### Assigned task
Could you reproduce every record below exactly as it stands?

Data under study Block Start

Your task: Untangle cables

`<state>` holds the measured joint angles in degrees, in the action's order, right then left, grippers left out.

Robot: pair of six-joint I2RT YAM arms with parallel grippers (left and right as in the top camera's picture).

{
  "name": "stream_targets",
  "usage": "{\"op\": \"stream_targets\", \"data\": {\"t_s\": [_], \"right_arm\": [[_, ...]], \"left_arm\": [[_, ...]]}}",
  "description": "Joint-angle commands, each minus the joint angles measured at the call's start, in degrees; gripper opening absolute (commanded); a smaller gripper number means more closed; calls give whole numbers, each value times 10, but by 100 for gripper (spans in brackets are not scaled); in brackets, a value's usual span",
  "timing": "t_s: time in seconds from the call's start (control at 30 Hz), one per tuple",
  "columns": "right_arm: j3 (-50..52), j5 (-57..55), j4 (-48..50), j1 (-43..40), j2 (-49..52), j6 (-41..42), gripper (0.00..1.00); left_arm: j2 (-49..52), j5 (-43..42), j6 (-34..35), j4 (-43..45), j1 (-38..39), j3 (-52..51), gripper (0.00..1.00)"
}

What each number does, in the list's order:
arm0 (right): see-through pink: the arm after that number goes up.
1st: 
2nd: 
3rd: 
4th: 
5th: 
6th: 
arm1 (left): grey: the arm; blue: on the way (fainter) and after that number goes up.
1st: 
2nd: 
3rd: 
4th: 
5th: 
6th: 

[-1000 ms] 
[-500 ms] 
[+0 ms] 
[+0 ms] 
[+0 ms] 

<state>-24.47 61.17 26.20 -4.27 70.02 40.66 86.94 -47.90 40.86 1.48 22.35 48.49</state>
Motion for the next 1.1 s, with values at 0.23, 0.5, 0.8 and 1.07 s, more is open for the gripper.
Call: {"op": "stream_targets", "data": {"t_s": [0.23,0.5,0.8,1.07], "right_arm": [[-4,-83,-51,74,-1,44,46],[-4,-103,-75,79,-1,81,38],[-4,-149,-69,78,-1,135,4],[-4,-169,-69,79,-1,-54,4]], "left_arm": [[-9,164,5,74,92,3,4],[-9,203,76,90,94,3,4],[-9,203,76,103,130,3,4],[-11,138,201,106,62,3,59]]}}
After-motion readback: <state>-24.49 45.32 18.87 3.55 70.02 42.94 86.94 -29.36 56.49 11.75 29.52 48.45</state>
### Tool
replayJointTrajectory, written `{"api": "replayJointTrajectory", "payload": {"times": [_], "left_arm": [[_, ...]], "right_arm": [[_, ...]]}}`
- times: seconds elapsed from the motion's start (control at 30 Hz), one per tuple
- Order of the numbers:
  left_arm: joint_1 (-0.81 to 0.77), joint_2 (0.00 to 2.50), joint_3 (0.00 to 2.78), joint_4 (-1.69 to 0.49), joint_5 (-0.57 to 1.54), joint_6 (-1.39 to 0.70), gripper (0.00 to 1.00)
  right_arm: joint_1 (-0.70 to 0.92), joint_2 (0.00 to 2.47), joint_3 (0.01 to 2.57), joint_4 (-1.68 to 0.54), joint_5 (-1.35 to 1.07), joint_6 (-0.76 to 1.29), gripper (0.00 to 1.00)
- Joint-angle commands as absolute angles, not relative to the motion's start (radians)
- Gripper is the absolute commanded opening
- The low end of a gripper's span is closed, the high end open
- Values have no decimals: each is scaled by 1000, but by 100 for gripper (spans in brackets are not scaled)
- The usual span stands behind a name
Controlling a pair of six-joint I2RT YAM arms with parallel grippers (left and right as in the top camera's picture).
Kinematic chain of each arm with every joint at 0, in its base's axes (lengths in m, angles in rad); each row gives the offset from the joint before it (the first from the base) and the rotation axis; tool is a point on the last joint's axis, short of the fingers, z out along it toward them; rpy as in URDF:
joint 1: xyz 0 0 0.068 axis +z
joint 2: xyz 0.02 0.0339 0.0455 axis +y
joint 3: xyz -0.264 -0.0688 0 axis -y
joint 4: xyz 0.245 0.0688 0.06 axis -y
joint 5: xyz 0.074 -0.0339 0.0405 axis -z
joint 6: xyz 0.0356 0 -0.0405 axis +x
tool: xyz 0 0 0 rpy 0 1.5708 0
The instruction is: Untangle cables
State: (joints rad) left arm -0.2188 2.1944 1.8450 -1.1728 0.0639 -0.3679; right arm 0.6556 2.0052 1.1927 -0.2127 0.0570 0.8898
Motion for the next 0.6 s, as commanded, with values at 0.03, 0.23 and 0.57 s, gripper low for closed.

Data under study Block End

### Worked solution
Your task: Untangle cables

`<state>` holds the measured joint angles in degrees, in the action's order, right then left, grippers left out.

Robot: pair of six-joint I2RT YAM arms with parallel grippers (left and right as in the top camera's picture).

{
  "name": "stream_targets",
  "usage": "{\"op\": \"stream_targets\", \"data\": {\"t_s\": [_], \"right_arm\": [[_, ...]], \"left_arm\": [[_, ...]]}}",
  "description": "Joint-angle commands, each minus the joint angles measured at the call's start, in degrees; gripper opening absolute (commanded); a smaller gripper number means more closed; calls give whole numbers, each value times 10, but by 100 for gripper (spans in brackets are not scaled); in brackets, a value's usual span",
  "timing": "t_s: time in seconds from the call's start (control at 30 Hz), one per tuple",
  "columns": "right_arm: j3 (-50..52), j5 (-57..55), j4 (-48..50), j1 (-43..40), j2 (-49..52), j6 (-41..42), gripper (0.00..1.00); left_arm: j2 (-49..52), j5 (-43..42), j6 (-34..35), j4 (-43..45), j1 (-38..39), j3 (-52..51), gripper (0.00..1.00)"
}

What each number does, in the list's order:
arm0 (right): see-through pink: the arm after that number goes up.
1st: 
2nd: 
3rd: 
4th: 
5th: 
6th: 
arm1 (left): grey: the arm; blue: on the way (fainter) and after that number goes up.
1st: 
2nd: 
3rd: 
4th: 
5th: 
6th: 

[-1000 ms] 
[-500 ms] 
[+0 ms] 
[+0 ms] 
[+0 ms] 

<state>-24.47 61.17 26.20 -4.27 70.02 40.66 86.94 -47.90 40.86 1.48 22.35 48.49</state>
Motion for the next 1.1 s, with values at 0.23, 0.5, 0.8 and 1.07 s, more is open for the gripper.
Call: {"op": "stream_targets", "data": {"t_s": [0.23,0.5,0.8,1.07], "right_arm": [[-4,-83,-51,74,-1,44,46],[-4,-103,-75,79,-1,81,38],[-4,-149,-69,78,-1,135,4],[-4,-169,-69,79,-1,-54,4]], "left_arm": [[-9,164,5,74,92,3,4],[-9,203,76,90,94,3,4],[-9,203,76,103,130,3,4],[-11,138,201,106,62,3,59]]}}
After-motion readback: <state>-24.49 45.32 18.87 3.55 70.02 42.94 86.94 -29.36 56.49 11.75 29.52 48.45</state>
### Tool
replayJointTrajectory, written `{"api": "replayJointTrajectory", "payload": {"times": [_], "left_arm": [[_, ...]], "right_arm": [[_, ...]]}}`
- times: seconds elapsed from the motion's start (control at 30 Hz), one per tuple
- Order of the numbers:
  left_arm: joint_1 (-0.81 to 0.77), joint_2 (0.00 to 2.50), joint_3 (0.00 to 2.78), joint_4 (-1.69 to 0.49), joint_5 (-0.57 to 1.54), joint_6 (-1.39 to 0.70), gripper (0.00 to 1.00)
  right_arm: joint_1 (-0.70 to 0.92), joint_2 (0.00 to 2.47), joint_3 (0.01 to 2.57), joint_4 (-1.68 to 0.54), joint_5 (-1.35 to 1.07), joint_6 (-0.76 to 1.29), gripper (0.00 to 1.00)
- Joint-angle commands as absolute angles, not relative to the motion's start (radians)
- Gripper is the absolute commanded opening
- The low end of a gripper's span is closed, the high end open
- Values have no decimals: each is scaled by 1000, but by 100 for gripper (spans in brackets are not scaled)
- The usual span stands behind a name
Controlling a pair of six-joint I2RT YAM arms with parallel grippers (left and right as in the top camera's picture).
Kinematic chain of each arm with every joint at 0, in its base's axes (lengths in m, angles in rad); each row gives the offset from the joint before it (the first from the base) and the rotation axis; tool is a point on the last joint's axis, short of the fingers, z out along it toward them; rpy as in URDF:
joint 1: xyz 0 0 0.068 axis +z
joint 2: xyz 0.02 0.0339 0.0455 axis +y
joint 3: xyz -0.264 -0.0688 0 axis -y
joint 4: xyz 0.245 0.0688 0.06 axis -y
joint 5: xyz 0.074 -0.0339 0.0405 axis -z
joint 6: xyz 0.0356 0 -0.0405 axis +x
tool: xyz 0 0 0 rpy 0 1.5708 0
The instruction is: Untangle cables
State: (joints rad) left arm -0.2188 2.1944 1.8450 -1.1728 0.0639 -0.3679; right arm 0.6556 2.0052 1.1927 -0.2127 0.0570 0.8898
Motion for the next 0.6 s, as commanded, with values at 0.03, 0.23 and 0.57 s, gripper low for closed.

The reply to this exercise is complete.